**Exercise requirements**
Within the entries below, the lines from the one with "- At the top" through the one with "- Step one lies" are to be set down exactly, both ends kept.

**Records provided**

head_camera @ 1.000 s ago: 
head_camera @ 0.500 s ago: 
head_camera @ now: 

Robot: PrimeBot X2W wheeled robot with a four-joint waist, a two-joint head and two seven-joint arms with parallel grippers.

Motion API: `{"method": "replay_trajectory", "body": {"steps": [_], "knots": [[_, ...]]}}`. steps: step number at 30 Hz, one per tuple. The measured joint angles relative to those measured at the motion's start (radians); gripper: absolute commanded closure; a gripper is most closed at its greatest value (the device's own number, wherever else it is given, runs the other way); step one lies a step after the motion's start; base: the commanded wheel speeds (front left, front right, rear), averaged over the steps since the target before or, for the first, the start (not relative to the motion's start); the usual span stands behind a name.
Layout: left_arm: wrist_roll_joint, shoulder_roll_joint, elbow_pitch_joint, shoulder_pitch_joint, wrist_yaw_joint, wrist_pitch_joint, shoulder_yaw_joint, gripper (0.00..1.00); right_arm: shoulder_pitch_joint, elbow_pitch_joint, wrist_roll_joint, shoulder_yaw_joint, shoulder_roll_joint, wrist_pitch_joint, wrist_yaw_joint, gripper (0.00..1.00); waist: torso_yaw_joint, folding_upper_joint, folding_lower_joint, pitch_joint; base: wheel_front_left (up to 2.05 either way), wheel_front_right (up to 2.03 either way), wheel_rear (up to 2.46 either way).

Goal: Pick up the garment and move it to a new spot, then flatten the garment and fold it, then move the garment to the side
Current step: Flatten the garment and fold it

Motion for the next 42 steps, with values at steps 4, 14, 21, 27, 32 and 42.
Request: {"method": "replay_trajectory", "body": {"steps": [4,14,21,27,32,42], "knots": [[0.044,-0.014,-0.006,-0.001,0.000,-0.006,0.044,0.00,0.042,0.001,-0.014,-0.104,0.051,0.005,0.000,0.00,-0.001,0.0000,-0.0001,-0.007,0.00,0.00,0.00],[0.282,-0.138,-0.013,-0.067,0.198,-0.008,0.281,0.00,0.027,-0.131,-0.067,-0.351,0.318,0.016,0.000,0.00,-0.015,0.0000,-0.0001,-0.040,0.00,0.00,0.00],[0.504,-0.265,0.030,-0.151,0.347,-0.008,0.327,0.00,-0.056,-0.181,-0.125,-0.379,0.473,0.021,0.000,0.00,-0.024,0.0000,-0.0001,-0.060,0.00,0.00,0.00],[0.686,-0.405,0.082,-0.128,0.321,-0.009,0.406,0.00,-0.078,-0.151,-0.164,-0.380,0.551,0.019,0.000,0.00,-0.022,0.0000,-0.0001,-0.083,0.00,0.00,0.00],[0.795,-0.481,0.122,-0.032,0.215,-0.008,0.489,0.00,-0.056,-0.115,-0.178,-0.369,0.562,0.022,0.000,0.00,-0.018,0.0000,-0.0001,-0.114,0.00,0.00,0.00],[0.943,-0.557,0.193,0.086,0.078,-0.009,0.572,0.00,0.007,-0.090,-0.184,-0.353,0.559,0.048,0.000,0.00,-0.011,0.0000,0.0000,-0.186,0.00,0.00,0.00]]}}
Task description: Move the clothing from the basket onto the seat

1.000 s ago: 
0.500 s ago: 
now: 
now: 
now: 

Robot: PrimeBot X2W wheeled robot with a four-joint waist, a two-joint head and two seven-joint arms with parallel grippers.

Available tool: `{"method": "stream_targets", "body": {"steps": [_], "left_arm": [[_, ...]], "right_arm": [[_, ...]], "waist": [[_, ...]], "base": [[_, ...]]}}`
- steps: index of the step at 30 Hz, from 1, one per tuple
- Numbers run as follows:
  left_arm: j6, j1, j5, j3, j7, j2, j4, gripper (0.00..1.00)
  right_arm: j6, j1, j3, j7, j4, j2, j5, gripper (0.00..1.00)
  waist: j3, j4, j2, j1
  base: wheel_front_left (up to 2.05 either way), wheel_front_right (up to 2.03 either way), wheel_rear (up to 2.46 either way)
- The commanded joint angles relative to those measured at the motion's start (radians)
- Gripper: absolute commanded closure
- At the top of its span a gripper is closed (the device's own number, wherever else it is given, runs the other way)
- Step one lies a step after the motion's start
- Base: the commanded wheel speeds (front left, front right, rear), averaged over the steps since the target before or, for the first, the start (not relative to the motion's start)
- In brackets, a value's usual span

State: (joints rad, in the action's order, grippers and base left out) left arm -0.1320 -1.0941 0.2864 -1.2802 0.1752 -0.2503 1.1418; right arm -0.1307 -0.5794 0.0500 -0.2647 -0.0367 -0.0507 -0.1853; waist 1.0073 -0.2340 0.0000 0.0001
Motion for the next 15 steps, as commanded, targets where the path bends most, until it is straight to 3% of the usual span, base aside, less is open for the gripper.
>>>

**Finished exercise**
- At the top of its span a gripper is closed (the device's own number, wherever else it is given, runs the other way)
- Step one lies a step after the motion's start

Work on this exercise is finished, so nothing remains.